In the conservative and traditional art world, NFTs have raised eyebrows, but the idea is catching on fast – not least given some jaw-dropping transactions. Most famously, the auction house Christie’s completed the sale of an NFT by the digital artist Beeple for $69m earlier this year.
Sethi was an early adopter of the idea. “When I first started making my Voice Note Art, you couldn’t make money from digital works and I had to produce prints that I could sell,” she explains. “So when I began to find out about NFTs, the idea was really exciting.”
Sethi’s financial background helped her get her head around a concept that takes some grasping, but she is convinced NFTs have a big future. “They really enable an artist to jump out of the page – to create and sell a more dynamic piece of work,” she argues. “It also democratises art; in the past, galleries have acted as gatekeepers and there is some value to that, but if you don’t have the keys, you get left out – this gives artists a voice.”

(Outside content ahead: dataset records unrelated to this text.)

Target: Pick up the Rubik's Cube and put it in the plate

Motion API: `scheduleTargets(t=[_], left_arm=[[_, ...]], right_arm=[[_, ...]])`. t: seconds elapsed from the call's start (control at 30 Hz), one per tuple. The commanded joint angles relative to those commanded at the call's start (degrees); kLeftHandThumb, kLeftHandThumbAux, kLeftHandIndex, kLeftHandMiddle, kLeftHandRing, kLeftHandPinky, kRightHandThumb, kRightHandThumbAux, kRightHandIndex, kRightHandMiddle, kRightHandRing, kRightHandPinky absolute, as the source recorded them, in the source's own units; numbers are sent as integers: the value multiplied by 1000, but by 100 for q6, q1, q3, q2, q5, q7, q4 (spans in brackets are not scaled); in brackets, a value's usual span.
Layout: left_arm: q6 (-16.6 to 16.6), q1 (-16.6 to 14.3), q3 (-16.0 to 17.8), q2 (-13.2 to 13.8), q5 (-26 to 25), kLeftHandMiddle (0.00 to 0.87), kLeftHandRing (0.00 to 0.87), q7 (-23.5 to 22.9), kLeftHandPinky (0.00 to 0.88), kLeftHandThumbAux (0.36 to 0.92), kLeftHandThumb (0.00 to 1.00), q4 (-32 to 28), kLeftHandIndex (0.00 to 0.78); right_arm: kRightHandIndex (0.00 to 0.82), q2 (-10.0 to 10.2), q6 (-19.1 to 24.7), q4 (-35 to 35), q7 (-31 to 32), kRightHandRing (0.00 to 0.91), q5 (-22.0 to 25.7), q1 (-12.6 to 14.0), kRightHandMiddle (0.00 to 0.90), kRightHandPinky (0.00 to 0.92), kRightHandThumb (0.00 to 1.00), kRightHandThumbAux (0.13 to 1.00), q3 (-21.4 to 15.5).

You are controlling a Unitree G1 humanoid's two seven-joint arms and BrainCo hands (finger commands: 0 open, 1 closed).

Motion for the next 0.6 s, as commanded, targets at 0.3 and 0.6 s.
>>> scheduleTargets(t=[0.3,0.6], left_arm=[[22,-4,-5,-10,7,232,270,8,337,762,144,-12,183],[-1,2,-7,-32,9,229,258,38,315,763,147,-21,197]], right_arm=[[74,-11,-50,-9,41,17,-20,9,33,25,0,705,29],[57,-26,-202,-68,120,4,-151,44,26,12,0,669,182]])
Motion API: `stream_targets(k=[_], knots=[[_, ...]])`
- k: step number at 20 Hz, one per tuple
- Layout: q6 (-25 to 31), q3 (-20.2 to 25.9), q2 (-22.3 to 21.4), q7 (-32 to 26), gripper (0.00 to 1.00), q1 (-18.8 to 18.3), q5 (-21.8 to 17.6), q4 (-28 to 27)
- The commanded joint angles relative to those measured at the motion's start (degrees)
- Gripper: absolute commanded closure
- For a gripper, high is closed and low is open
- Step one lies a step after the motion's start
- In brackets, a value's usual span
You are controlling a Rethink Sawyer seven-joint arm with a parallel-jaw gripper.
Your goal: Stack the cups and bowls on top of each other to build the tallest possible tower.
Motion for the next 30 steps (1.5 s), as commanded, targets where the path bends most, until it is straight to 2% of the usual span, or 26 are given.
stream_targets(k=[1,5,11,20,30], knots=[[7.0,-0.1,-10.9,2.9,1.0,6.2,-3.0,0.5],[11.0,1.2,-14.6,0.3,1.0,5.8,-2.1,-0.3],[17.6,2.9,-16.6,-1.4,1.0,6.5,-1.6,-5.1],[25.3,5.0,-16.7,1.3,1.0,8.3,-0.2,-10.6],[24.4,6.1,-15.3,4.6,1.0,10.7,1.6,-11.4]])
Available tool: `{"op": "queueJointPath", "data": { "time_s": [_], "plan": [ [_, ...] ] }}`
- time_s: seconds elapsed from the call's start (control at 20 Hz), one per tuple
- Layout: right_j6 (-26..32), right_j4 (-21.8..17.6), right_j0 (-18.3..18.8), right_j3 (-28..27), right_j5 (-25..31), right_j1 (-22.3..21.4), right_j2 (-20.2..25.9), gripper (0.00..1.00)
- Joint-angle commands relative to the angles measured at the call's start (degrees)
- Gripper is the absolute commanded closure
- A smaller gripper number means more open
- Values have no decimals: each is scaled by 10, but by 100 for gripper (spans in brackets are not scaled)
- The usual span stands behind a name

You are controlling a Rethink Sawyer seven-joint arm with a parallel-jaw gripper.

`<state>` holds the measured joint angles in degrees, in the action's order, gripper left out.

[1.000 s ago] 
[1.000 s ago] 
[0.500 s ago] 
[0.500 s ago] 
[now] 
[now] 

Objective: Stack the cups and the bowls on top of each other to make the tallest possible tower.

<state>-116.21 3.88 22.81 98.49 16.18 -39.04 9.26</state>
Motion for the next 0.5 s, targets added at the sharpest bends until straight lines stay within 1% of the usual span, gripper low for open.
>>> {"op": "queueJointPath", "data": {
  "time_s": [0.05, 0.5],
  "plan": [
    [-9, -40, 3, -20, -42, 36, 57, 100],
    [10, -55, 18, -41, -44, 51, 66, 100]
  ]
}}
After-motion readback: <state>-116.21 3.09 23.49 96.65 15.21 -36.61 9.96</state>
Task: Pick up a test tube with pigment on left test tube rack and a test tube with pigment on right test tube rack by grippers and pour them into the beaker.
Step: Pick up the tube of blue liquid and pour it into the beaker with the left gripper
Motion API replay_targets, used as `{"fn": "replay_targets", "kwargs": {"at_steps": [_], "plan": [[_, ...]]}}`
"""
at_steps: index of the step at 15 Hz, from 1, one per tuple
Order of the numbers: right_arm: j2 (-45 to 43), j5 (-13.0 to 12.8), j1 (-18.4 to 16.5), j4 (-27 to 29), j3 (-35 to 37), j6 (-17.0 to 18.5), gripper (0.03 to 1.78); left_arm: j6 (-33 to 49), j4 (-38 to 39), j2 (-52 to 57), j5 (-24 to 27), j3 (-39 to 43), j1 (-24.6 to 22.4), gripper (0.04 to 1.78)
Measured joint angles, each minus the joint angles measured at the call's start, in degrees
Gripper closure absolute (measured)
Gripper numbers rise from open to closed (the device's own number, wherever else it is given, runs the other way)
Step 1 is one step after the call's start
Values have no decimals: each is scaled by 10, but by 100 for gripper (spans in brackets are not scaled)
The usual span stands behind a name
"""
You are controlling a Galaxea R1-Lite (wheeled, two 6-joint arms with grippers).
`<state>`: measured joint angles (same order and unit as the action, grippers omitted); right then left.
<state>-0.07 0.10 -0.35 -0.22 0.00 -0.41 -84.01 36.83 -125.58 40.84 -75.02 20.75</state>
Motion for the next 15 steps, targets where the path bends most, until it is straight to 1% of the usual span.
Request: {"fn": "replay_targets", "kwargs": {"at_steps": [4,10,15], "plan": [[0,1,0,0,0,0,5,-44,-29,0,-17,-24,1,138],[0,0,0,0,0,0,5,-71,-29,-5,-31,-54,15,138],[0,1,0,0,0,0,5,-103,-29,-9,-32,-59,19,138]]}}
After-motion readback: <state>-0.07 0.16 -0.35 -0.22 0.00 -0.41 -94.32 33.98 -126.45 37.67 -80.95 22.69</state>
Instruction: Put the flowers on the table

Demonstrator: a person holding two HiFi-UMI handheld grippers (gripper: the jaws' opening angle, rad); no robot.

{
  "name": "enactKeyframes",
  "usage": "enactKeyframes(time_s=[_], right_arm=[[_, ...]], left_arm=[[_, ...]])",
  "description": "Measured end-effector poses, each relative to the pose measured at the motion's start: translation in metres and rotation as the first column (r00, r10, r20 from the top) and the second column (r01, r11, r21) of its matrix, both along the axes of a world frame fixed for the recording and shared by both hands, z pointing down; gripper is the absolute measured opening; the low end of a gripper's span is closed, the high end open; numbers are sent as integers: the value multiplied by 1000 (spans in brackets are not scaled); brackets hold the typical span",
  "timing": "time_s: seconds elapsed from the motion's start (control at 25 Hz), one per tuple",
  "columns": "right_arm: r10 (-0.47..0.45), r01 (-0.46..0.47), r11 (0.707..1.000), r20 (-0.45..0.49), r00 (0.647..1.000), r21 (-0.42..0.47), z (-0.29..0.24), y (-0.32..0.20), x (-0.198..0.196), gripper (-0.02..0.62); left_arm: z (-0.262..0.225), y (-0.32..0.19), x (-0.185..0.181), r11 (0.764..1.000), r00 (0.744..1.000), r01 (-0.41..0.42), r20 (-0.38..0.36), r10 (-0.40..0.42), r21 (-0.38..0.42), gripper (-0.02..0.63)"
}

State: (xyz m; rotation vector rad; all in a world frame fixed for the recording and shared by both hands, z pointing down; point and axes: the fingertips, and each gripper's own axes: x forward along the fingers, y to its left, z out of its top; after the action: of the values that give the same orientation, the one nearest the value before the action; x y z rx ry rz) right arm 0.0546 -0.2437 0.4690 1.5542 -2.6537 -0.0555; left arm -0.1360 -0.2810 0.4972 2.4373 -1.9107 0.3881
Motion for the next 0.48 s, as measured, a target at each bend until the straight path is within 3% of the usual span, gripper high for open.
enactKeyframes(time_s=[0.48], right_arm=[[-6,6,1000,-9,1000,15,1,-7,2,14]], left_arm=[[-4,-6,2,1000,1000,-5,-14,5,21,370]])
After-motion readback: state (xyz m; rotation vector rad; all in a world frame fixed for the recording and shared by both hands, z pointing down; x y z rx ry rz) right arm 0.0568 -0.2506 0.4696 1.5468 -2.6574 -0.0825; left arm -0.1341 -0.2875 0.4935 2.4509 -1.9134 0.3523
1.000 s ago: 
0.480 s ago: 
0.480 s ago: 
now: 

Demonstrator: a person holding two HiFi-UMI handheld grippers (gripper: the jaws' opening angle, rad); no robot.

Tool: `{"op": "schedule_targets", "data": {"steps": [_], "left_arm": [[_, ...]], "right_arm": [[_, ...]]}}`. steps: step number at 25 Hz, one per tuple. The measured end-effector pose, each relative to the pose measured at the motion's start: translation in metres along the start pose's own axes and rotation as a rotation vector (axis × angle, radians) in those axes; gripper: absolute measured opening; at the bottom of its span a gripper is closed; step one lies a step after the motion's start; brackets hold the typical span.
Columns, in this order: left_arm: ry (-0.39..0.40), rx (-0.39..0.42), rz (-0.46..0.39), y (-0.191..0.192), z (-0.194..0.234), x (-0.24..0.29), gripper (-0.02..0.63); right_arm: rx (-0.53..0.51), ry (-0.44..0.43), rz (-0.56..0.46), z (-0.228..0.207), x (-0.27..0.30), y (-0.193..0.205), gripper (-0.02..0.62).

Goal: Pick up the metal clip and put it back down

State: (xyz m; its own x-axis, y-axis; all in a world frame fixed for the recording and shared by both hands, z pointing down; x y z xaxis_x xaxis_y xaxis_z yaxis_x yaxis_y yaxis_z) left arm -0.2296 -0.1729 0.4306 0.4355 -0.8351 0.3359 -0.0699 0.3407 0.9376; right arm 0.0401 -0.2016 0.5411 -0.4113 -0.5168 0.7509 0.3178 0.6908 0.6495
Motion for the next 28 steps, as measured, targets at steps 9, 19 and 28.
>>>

Of course, while anyone can create an NFT, there is no guarantee someone will want to buy it. In practice, artists need to work just as hard to create demand for their work – to build a compelling story around their pieces. But using digital platforms such as Terra Virtua, through which Sethi sells her NFTs, it is possible to reach a broad target market.
As for the buyer’s perspective, Sethi believes NFTs can bring new generations of art lovers into the industry, including younger buyers who have grown up buying digital assets in environments such as gaming. “You’re getting an unforgeable provenance for the work,” she points out. “You can buy the art to display, with really exciting possibilities with augmented and virtual reality, and as with traditional art collection, there is investment potential too.”
Sethi’s own work is growing in value. She has just sold her latest NFT for $10,000. “Unlike most digital art, which can be endlessly reproduced, each NFT is coded to have a unique digital signature and characteristic,” she points out. “This gives NFTs the attributes of originality and scarcity that make them so attractive and valuable – just like a physical artwork.”